§ **EXERCISE DIRECTIONS**
Please quote exactly the opening lines of the data, from the first line to the one where "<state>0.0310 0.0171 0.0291" appears.

§ **MATERIAL FOR THE TASK**
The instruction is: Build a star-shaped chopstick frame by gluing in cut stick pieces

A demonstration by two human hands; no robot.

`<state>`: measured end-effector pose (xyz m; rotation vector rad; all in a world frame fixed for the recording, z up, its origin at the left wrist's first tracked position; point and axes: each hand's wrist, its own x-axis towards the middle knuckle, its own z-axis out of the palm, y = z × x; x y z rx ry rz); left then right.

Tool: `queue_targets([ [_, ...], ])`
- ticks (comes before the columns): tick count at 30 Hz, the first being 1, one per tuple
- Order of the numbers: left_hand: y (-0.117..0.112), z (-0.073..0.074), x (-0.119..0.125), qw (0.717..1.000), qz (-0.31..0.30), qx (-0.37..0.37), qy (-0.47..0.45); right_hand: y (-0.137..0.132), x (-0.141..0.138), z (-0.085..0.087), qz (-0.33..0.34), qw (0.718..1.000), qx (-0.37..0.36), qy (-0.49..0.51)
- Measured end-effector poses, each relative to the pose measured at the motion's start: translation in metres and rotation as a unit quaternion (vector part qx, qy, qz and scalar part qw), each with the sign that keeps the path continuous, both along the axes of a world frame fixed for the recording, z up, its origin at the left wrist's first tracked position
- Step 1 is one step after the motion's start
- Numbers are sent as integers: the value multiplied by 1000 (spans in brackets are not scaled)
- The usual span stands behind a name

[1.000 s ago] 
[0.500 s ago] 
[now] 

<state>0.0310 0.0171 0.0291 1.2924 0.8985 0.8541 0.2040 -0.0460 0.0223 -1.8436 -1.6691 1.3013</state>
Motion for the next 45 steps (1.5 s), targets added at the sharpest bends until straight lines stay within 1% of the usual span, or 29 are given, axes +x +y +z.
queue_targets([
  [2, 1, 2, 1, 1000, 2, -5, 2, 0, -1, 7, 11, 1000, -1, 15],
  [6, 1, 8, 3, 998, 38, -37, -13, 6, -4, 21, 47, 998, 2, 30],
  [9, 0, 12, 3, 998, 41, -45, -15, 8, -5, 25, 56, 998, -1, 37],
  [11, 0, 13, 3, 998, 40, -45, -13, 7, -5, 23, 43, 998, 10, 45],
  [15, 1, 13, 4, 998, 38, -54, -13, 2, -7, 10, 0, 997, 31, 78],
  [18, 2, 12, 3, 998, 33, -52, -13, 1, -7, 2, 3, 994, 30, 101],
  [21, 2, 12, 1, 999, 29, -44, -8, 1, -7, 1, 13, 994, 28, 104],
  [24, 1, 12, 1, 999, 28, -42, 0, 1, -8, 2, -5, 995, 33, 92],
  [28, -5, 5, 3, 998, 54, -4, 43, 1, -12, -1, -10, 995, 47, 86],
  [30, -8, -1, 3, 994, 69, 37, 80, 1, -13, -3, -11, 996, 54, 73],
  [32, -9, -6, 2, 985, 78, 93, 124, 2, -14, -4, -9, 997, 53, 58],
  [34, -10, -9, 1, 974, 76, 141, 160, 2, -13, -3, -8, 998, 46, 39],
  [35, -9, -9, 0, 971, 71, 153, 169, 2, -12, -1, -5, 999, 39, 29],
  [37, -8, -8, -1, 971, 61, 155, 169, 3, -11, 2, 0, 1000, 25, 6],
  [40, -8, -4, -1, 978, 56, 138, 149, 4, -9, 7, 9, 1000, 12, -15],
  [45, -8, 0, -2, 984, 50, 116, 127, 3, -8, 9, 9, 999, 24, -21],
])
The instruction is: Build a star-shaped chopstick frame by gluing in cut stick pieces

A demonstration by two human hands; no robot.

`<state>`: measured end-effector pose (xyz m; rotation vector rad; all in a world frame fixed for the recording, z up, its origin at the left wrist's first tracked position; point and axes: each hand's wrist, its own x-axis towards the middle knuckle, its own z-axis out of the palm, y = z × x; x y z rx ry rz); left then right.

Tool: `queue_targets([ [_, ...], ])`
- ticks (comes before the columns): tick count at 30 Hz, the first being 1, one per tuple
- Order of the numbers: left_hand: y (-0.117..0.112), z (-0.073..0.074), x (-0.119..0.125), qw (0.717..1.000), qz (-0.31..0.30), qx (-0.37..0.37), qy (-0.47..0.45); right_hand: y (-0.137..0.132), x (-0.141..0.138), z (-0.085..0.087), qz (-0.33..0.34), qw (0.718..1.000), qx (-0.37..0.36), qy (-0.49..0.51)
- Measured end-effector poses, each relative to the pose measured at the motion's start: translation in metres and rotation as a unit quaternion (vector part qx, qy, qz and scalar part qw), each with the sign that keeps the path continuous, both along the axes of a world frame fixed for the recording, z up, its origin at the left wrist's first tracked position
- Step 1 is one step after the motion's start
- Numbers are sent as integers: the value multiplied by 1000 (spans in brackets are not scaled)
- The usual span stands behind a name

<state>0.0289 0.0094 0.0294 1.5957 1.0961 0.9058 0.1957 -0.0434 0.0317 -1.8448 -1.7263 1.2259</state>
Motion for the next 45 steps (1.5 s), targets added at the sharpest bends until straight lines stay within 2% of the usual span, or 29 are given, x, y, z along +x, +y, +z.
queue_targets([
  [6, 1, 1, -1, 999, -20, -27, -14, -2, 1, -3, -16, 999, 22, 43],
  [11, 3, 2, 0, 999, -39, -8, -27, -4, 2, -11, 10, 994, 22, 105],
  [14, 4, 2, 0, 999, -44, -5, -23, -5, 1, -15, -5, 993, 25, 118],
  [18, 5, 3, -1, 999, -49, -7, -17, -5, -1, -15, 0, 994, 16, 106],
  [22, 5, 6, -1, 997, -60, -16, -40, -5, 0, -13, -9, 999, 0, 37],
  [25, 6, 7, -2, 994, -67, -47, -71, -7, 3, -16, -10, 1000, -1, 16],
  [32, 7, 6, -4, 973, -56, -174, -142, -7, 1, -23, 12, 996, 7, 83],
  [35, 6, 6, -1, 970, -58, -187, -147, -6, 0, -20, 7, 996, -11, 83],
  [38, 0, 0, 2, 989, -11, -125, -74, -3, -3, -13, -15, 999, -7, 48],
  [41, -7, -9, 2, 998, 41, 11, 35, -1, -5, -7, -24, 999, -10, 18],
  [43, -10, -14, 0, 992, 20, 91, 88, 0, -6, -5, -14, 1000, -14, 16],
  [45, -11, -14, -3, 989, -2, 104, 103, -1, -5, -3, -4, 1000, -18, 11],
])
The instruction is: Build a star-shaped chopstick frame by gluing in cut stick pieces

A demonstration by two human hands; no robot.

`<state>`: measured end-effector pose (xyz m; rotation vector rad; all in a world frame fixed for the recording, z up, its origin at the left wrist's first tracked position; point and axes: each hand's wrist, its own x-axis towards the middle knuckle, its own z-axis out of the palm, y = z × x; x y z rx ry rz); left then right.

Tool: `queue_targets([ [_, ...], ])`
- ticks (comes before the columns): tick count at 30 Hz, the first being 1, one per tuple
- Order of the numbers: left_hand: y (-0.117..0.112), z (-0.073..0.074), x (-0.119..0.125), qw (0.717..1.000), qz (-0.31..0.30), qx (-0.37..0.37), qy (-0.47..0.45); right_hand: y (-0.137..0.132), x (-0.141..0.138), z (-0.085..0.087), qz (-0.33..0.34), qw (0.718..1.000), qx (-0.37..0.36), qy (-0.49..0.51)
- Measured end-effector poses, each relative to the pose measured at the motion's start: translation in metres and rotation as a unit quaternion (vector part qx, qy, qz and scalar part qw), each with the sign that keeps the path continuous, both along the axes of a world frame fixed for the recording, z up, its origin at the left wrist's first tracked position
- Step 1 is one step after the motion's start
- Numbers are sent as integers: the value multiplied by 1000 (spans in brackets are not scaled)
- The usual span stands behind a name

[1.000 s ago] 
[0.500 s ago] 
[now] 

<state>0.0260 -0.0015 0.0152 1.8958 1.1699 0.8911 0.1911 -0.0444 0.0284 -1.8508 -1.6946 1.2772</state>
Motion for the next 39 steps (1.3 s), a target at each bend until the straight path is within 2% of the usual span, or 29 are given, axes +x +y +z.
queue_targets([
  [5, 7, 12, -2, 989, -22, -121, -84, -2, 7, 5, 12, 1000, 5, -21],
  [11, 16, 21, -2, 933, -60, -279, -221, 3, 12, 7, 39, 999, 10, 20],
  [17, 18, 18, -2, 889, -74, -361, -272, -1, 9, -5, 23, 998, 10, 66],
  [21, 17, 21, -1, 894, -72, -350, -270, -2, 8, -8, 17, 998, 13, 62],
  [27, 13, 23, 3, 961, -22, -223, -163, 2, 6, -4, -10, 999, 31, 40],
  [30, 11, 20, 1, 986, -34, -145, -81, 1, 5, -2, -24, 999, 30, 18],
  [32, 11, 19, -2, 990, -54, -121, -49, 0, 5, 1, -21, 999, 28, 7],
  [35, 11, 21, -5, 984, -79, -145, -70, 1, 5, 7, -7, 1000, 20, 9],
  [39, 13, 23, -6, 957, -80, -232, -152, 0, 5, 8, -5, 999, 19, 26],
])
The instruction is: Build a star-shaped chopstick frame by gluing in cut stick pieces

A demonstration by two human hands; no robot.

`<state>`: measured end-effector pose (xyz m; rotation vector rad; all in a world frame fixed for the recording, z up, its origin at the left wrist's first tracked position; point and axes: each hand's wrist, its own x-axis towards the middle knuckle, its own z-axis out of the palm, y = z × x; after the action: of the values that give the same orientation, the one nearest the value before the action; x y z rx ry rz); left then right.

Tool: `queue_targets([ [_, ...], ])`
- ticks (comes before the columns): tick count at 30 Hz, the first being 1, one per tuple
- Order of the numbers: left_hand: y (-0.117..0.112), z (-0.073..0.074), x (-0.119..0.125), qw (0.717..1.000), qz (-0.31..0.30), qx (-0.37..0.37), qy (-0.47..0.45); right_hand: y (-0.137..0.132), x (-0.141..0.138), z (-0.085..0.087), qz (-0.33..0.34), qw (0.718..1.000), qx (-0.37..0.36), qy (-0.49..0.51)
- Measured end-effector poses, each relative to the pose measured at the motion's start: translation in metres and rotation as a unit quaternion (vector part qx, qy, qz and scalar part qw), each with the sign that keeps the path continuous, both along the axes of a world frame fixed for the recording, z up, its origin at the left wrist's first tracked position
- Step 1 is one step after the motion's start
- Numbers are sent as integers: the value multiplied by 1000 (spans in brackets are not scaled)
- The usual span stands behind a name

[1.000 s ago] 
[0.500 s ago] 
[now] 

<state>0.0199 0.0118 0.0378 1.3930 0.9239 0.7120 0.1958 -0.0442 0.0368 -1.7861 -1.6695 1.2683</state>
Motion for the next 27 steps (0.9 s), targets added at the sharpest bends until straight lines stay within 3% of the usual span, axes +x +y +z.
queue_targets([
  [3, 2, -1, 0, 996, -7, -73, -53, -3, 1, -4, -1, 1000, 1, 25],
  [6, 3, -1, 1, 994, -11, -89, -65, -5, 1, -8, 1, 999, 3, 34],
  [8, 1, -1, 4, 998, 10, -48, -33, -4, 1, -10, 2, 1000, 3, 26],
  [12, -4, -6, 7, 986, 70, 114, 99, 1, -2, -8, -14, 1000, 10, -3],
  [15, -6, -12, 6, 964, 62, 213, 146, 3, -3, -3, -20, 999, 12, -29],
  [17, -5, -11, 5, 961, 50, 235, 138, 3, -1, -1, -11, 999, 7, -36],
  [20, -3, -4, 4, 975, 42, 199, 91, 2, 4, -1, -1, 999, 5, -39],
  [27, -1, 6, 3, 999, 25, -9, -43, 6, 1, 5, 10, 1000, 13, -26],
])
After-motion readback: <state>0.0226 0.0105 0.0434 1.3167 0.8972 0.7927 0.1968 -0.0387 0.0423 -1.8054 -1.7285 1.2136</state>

§ **RESPONSE BOX**
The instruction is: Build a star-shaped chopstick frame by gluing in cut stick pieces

A demonstration by two human hands; no robot.

`<state>`: measured end-effector pose (xyz m; rotation vector rad; all in a world frame fixed for the recording, z up, its origin at the left wrist's first tracked position; point and axes: each hand's wrist, its own x-axis towards the middle knuckle, its own z-axis out of the palm, y = z × x; x y z rx ry rz); left then right.

Tool: `queue_targets([ [_, ...], ])`
- ticks (comes before the columns): tick count at 30 Hz, the first being 1, one per tuple
- Order of the numbers: left_hand: y (-0.117..0.112), z (-0.073..0.074), x (-0.119..0.125), qw (0.717..1.000), qz (-0.31..0.30), qx (-0.37..0.37), qy (-0.47..0.45); right_hand: y (-0.137..0.132), x (-0.141..0.138), z (-0.085..0.087), qz (-0.33..0.34), qw (0.718..1.000), qx (-0.37..0.36), qy (-0.49..0.51)
- Measured end-effector poses, each relative to the pose measured at the motion's start: translation in metres and rotation as a unit quaternion (vector part qx, qy, qz and scalar part qw), each with the sign that keeps the path continuous, both along the axes of a world frame fixed for the recording, z up, its origin at the left wrist's first tracked position
- Step 1 is one step after the motion's start
- Numbers are sent as integers: the value multiplied by 1000 (spans in brackets are not scaled)
- The usual span stands behind a name

[1.000 s ago] 
[0.500 s ago] 
[now] 

<state>0.0310 0.0171 0.0291 1.2924 0.8985 0.8541 0.2040 -0.0460 0.0223 -1.8436 -1.6691 1.3013</state>

Nothing further is needed for the exercise.